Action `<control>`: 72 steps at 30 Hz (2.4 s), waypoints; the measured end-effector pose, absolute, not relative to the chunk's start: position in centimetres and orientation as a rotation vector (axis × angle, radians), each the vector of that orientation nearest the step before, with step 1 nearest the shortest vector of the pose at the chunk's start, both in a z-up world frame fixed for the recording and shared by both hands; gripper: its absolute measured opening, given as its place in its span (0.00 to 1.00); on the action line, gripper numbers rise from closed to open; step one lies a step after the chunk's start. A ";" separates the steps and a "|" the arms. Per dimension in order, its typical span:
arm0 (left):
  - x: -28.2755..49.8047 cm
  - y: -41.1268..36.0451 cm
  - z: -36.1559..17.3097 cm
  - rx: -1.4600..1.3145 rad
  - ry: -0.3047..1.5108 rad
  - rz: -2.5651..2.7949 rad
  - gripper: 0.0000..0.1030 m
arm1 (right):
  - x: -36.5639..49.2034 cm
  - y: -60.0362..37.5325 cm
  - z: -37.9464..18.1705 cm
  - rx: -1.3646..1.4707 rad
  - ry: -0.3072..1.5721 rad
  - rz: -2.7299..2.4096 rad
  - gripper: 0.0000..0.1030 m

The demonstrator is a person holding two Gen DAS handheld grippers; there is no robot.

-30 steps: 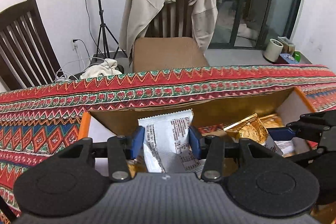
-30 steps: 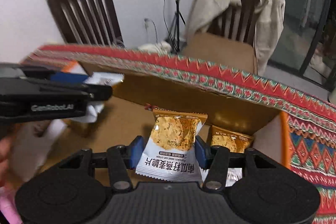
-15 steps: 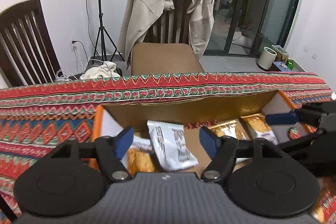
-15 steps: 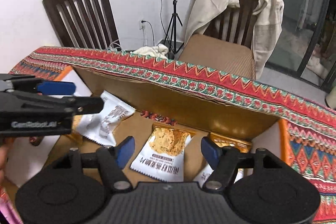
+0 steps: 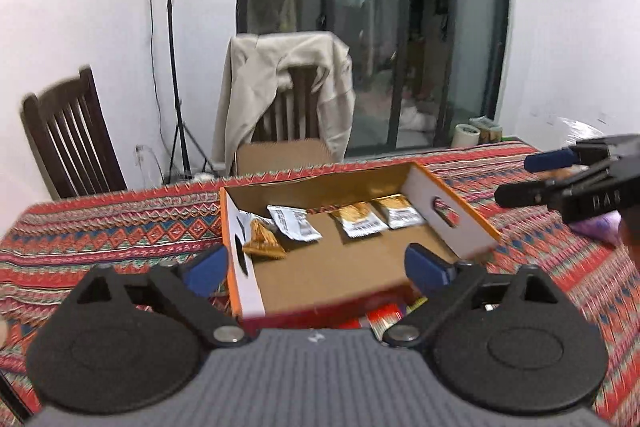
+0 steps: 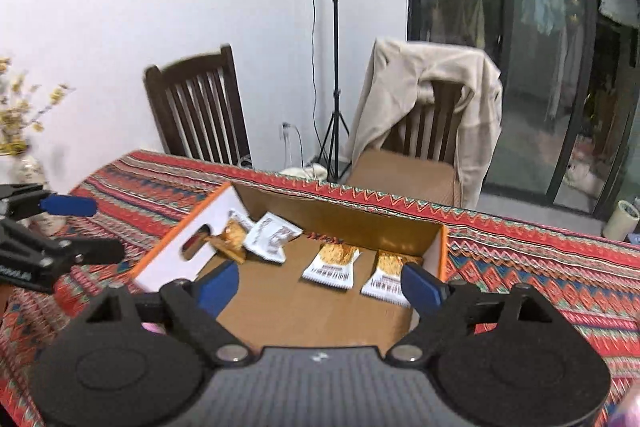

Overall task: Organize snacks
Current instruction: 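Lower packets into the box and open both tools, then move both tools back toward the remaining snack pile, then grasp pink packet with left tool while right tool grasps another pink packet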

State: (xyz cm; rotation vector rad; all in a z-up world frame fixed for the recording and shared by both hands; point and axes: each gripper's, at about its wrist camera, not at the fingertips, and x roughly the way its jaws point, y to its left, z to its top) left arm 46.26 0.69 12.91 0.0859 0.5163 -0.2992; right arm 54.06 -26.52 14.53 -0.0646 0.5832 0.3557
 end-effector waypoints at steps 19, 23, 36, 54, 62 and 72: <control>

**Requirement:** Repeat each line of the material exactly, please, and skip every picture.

**Result:**
Action `<control>`: 72 steps at 30 Hz (2.4 s), waypoints; the measured end-effector pose, absolute, not relative to the chunk's start: position in centimetres and orientation as a rotation vector (axis × angle, radians), each the vector of that orientation nearest the step before, with step 1 nearest the shortest vector of the pose at the chunk's start, both in a z-up world frame fixed for the recording and shared by both hands; gripper: its absolute measured opening, given as its place in its span (0.00 to 1.00); on the action line, gripper numbers rise from closed to open; step one lies a step after the chunk's start. A ";" separates the steps and a "|" the arms. Per dimension in order, its typical span:
arm0 (left):
  - x: -28.2755..49.8047 cm
  - y: -41.1268..36.0451 cm
  - z: -36.1559..17.3097 cm
  - rx: -1.4600..1.3145 rad
  - ry: -0.3047..1.5108 rad
  - rz: -2.5651..2.7949 rad
  - gripper: 0.0000..0.1030 m
arm1 (right):
  - x: -36.5639..49.2034 cm
  - y: -60.0362..37.5325 cm
  - z: -37.9464..18.1705 cm
  - rx: -1.3646..1.4707 rad
  - ry: -0.3072..1.5721 rad
  - rz: -2.7299..2.4096 rad
  - gripper: 0.0000..0.1030 m

The demonstrator is a person holding two Gen DAS handheld grippers; there is no robot.

-30 steps: 
-30 steps: 
-15 steps: 
-15 steps: 
+0 steps: 
+0 steps: 

Overall task: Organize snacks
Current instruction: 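Lower packets into the box and open both tools, then move both tools back toward the remaining snack pile, then grasp pink packet with left tool while right tool grasps another pink packet
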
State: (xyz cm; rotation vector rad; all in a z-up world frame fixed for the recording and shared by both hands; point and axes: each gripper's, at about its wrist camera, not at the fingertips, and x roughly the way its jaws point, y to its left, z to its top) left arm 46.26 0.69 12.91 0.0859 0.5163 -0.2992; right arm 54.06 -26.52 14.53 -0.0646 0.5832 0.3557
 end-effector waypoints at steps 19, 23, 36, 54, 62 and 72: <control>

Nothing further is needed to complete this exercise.